As far as academic rigor: S called yesterday to (happily) report that he is finally getting his %$#@ kicked in his classes (Honors Abstract Alg, Complex Analysis, Soc/Pol Thought and German). Is also a junior tutor (TA) for a calc class, which means he sits in that lecture with his students, runs the recitation and grades p-sets. Is also involved with a few ECs plus house activities. Is putting in long hours, doing well, and is reveling in the mind-expansion that's taking place. He wanted to be busy this year -- think he got his wish!!

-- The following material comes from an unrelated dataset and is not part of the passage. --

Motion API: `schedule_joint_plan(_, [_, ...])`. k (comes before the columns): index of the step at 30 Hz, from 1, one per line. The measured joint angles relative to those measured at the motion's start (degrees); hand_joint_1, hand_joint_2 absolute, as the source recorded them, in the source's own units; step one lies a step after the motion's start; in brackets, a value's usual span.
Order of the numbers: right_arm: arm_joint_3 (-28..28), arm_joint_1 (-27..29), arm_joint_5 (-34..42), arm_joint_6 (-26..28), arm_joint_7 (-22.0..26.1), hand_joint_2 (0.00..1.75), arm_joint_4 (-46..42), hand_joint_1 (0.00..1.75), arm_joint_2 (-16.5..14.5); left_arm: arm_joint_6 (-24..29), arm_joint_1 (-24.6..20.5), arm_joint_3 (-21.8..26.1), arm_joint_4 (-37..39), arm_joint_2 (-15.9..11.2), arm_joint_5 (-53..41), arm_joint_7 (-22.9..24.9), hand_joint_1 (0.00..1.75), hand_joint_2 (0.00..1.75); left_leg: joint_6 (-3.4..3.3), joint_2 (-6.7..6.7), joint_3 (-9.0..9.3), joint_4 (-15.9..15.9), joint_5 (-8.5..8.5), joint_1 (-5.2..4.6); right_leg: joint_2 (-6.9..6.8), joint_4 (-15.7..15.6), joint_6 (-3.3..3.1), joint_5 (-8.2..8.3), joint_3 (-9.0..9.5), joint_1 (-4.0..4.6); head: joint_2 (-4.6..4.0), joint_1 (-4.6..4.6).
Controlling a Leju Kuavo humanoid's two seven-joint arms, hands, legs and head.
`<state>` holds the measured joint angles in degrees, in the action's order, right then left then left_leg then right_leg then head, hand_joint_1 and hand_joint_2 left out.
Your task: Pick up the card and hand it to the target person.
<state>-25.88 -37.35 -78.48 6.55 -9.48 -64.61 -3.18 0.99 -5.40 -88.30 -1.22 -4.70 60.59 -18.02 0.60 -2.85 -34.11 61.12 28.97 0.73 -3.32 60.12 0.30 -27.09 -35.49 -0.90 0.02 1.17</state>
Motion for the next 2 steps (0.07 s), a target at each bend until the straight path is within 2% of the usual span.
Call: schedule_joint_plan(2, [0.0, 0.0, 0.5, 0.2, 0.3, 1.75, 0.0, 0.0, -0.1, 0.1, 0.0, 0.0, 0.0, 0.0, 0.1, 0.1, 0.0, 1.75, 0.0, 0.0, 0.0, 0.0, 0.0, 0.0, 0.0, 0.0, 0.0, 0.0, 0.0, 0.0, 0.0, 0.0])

I've said this previously, but S picked Chicago > MIT, believing Chicago would challenge him to grow more as a person and offer him the chance to study in fields with a level of seriousness not available at MIT (or most other places). He felt that undergrad was the best (and quite possibly only) chance he would have to attack things like the HUM and SOSC sequences and he has not been disappointed. I think his only regrets are some aspects of the social scene at MIT which he got to enjoy this summer while working there. Though he visited Harvard, Princeton and Cornell (and applied to H&C), he was never as enamored of them as Chicago -- he is an academic through and through.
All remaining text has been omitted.